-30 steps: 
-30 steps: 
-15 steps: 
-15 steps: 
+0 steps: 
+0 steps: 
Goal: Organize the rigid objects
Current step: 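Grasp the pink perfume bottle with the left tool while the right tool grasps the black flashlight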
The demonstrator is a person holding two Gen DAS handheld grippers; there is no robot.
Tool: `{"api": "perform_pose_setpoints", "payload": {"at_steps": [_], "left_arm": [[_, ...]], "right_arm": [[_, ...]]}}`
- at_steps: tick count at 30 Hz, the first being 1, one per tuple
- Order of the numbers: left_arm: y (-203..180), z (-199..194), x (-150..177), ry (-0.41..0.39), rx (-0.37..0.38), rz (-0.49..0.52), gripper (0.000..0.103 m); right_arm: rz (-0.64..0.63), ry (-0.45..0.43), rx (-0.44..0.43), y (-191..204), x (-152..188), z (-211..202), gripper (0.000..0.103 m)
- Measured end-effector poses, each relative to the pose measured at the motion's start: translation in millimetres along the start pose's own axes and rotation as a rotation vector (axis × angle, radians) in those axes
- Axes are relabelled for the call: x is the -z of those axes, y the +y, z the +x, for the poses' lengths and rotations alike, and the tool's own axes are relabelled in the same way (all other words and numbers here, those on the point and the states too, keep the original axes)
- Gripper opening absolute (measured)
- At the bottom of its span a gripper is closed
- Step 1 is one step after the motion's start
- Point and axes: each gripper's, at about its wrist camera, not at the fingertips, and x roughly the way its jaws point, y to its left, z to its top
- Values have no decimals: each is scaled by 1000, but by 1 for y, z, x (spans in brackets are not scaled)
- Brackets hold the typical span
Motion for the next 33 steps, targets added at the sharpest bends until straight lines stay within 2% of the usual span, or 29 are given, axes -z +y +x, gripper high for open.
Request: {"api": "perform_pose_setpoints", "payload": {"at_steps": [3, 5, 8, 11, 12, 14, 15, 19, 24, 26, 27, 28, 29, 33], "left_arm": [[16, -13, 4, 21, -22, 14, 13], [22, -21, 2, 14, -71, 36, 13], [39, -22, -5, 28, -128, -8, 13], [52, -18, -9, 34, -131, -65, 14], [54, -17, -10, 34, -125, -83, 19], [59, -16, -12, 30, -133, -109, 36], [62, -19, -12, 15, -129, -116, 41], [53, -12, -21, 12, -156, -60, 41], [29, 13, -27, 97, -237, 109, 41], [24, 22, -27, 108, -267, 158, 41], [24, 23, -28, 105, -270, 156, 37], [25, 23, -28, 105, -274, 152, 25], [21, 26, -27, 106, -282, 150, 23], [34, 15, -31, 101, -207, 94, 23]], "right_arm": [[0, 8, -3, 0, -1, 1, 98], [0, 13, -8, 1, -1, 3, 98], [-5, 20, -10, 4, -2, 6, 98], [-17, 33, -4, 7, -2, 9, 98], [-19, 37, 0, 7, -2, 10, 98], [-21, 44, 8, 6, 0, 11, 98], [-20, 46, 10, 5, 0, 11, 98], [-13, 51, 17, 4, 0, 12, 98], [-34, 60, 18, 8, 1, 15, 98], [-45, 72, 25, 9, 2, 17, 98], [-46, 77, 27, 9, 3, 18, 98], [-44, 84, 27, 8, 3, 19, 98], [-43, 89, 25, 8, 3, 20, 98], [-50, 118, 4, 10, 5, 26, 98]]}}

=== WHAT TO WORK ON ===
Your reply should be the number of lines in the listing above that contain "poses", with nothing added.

=== YOUR RESPONSE ===
2